# The task:
If a line in the listing contains "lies", copy it out whole.

# Given entries:
┄┄┄┄┄┄┄┄┄┄

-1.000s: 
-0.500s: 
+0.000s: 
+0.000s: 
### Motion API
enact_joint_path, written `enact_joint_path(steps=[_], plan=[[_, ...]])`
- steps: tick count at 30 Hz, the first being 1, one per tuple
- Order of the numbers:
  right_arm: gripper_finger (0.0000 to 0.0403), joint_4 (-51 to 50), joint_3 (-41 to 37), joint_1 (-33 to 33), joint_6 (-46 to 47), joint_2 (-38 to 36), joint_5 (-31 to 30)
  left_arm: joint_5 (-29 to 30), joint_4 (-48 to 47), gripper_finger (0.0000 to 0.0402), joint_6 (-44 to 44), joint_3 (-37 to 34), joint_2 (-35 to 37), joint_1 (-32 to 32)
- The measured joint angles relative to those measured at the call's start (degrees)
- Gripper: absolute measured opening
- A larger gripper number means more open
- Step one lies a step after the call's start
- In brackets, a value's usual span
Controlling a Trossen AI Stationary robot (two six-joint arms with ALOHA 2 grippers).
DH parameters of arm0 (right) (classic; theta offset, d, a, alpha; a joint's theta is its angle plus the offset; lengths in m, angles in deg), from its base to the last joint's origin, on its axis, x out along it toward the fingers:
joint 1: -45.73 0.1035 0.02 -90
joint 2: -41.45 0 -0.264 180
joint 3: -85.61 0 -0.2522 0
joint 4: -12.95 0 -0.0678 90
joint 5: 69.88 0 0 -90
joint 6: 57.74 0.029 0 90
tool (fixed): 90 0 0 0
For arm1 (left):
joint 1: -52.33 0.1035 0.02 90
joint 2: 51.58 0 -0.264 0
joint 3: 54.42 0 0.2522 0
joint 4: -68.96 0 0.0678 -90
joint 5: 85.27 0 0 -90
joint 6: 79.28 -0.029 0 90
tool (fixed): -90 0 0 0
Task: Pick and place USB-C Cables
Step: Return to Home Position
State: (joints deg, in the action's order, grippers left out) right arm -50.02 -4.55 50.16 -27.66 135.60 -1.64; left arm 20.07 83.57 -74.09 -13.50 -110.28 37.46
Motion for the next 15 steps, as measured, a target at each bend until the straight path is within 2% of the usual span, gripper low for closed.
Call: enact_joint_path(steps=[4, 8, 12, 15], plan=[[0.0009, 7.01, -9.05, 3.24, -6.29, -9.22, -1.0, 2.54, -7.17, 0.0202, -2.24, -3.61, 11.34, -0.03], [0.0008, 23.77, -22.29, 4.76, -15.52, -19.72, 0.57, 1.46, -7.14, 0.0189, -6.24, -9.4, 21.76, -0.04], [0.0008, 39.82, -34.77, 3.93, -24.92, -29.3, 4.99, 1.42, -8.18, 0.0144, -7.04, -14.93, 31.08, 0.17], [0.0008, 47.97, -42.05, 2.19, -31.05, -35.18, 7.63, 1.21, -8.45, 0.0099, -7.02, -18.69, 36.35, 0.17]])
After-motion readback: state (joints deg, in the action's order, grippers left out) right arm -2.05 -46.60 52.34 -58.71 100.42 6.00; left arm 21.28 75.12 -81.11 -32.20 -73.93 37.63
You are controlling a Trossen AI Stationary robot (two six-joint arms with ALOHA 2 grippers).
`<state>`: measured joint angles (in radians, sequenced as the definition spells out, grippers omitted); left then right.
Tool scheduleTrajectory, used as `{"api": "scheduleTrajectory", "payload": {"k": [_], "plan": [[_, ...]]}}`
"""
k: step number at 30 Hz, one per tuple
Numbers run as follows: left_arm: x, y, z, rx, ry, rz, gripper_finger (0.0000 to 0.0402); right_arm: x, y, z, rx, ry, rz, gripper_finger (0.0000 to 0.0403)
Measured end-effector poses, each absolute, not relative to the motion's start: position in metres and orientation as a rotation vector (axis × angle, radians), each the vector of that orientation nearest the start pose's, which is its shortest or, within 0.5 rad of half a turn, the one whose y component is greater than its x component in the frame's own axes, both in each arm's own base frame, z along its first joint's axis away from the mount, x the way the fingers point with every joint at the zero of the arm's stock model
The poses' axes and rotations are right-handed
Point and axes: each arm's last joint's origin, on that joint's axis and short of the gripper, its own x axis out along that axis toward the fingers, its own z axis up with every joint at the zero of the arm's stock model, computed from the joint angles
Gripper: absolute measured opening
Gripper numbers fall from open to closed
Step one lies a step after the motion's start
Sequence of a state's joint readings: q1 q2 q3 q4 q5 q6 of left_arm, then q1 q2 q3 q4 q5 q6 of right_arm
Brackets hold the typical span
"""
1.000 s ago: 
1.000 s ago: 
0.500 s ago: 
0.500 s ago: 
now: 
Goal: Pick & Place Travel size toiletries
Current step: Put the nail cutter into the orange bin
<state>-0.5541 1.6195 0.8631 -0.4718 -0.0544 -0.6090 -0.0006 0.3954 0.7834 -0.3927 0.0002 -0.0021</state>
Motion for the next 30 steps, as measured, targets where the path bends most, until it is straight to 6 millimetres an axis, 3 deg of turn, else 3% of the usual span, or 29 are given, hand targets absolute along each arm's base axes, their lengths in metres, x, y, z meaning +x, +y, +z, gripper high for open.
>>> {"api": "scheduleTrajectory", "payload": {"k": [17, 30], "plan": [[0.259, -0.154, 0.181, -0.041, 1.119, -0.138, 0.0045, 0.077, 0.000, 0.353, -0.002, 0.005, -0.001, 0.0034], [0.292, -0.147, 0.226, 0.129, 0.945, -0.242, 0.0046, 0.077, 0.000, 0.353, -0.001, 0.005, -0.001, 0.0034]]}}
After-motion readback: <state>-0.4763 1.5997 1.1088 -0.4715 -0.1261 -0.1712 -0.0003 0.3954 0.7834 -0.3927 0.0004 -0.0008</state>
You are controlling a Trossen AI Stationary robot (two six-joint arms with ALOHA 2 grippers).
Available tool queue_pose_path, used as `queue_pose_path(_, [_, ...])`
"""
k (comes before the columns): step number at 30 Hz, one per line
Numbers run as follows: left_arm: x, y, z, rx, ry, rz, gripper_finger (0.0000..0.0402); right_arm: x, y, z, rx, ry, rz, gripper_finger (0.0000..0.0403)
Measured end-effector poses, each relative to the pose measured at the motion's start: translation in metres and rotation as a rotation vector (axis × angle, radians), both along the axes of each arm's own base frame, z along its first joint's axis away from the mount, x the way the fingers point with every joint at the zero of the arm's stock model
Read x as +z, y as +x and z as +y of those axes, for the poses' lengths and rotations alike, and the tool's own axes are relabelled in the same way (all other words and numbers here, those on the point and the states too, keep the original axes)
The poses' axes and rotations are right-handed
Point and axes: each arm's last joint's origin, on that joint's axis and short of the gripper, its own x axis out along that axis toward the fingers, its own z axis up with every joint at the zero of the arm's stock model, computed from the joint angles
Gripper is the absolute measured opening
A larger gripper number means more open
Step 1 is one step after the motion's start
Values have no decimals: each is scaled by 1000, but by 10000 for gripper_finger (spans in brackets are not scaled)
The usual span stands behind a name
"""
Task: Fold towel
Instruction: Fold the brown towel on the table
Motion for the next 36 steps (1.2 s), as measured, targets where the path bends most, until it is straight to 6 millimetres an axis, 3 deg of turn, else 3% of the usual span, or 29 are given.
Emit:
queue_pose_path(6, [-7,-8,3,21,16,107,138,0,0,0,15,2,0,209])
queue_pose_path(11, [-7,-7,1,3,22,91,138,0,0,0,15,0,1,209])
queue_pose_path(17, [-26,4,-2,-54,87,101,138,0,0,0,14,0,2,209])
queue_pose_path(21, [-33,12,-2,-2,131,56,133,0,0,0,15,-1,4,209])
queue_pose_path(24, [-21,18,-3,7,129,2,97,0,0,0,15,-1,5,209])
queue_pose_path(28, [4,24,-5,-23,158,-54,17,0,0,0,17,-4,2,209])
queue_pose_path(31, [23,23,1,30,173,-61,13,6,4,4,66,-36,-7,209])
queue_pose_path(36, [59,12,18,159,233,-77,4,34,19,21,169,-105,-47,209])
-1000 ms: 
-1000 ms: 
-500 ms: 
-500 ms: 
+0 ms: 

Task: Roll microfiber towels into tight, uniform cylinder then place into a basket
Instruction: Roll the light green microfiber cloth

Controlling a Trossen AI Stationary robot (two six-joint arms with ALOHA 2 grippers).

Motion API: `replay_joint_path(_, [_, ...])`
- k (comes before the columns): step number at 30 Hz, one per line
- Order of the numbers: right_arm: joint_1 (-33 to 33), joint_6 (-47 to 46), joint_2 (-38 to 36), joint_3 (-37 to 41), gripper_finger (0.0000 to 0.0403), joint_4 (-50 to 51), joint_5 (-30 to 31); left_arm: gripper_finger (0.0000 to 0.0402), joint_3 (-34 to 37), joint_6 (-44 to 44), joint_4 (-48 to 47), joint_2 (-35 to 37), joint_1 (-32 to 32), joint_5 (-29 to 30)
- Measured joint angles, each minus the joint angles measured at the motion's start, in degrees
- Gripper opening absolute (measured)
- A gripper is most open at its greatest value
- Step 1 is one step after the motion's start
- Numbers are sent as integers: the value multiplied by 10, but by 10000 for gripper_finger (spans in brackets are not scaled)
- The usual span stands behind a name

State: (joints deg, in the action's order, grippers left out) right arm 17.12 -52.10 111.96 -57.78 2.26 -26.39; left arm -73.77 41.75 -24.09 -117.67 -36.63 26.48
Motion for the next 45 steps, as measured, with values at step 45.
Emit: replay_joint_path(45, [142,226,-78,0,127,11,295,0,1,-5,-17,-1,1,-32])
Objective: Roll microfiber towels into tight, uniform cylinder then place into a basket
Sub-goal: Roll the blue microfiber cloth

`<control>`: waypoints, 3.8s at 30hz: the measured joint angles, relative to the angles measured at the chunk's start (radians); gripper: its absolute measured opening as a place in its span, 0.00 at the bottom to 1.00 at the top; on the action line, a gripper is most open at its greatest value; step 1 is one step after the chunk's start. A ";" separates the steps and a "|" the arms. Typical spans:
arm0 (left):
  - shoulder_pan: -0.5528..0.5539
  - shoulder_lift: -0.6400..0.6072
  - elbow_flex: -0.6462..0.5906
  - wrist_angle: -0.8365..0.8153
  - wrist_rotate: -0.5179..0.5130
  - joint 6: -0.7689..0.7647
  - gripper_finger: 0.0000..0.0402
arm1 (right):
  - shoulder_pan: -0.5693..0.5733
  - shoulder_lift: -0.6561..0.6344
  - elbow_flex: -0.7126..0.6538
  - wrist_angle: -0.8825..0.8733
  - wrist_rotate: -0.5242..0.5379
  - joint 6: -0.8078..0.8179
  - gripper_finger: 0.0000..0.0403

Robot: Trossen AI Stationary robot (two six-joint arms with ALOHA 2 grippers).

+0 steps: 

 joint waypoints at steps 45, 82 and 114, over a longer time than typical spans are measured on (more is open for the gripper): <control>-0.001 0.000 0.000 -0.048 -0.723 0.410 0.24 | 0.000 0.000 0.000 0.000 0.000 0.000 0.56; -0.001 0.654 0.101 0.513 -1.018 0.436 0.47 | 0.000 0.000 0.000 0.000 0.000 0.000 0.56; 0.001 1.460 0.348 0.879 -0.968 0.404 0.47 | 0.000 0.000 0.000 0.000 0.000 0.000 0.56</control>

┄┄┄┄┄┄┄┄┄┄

# Result of the exercise:
- Step one lies a step after the call's start
Step one lies a step after the motion's start

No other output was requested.